Data shown section start

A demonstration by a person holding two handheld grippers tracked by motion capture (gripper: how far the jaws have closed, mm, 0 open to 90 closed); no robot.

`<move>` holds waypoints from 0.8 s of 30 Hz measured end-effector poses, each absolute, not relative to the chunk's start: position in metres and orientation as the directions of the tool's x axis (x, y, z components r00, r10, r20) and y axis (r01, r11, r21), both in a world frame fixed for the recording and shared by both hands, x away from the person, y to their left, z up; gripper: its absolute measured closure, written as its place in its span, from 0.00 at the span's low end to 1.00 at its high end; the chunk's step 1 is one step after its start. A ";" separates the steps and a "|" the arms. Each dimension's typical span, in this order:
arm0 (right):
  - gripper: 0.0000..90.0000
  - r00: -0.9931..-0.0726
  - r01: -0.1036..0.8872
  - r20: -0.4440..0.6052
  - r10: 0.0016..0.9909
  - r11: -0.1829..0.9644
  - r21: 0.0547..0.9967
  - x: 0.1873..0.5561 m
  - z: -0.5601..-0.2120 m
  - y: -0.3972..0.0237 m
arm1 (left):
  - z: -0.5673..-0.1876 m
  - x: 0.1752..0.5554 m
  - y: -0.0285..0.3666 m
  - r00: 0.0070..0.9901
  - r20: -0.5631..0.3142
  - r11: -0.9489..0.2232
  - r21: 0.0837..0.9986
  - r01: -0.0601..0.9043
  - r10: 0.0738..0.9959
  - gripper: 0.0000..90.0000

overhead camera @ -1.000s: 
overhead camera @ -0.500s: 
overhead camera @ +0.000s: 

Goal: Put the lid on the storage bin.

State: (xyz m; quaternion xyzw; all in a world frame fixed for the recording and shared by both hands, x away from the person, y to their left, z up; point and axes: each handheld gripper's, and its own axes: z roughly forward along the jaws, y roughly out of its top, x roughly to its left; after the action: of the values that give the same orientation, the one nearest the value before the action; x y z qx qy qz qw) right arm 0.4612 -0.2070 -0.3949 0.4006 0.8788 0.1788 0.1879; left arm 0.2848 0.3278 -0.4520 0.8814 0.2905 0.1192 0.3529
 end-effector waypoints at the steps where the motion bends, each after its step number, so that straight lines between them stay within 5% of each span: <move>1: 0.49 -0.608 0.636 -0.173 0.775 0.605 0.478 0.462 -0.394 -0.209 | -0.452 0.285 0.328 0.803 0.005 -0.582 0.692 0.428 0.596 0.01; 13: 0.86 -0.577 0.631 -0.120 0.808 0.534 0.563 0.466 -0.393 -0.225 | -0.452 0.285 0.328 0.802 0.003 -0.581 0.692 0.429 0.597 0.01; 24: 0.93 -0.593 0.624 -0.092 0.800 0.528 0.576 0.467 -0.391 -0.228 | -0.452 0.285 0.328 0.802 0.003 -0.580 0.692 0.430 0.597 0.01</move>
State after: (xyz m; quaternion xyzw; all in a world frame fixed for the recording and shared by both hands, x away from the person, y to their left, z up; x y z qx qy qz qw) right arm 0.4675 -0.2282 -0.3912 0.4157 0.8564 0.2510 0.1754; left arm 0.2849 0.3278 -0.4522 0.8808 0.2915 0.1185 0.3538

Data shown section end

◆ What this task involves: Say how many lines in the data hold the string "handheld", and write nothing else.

◆ Exercise output: 2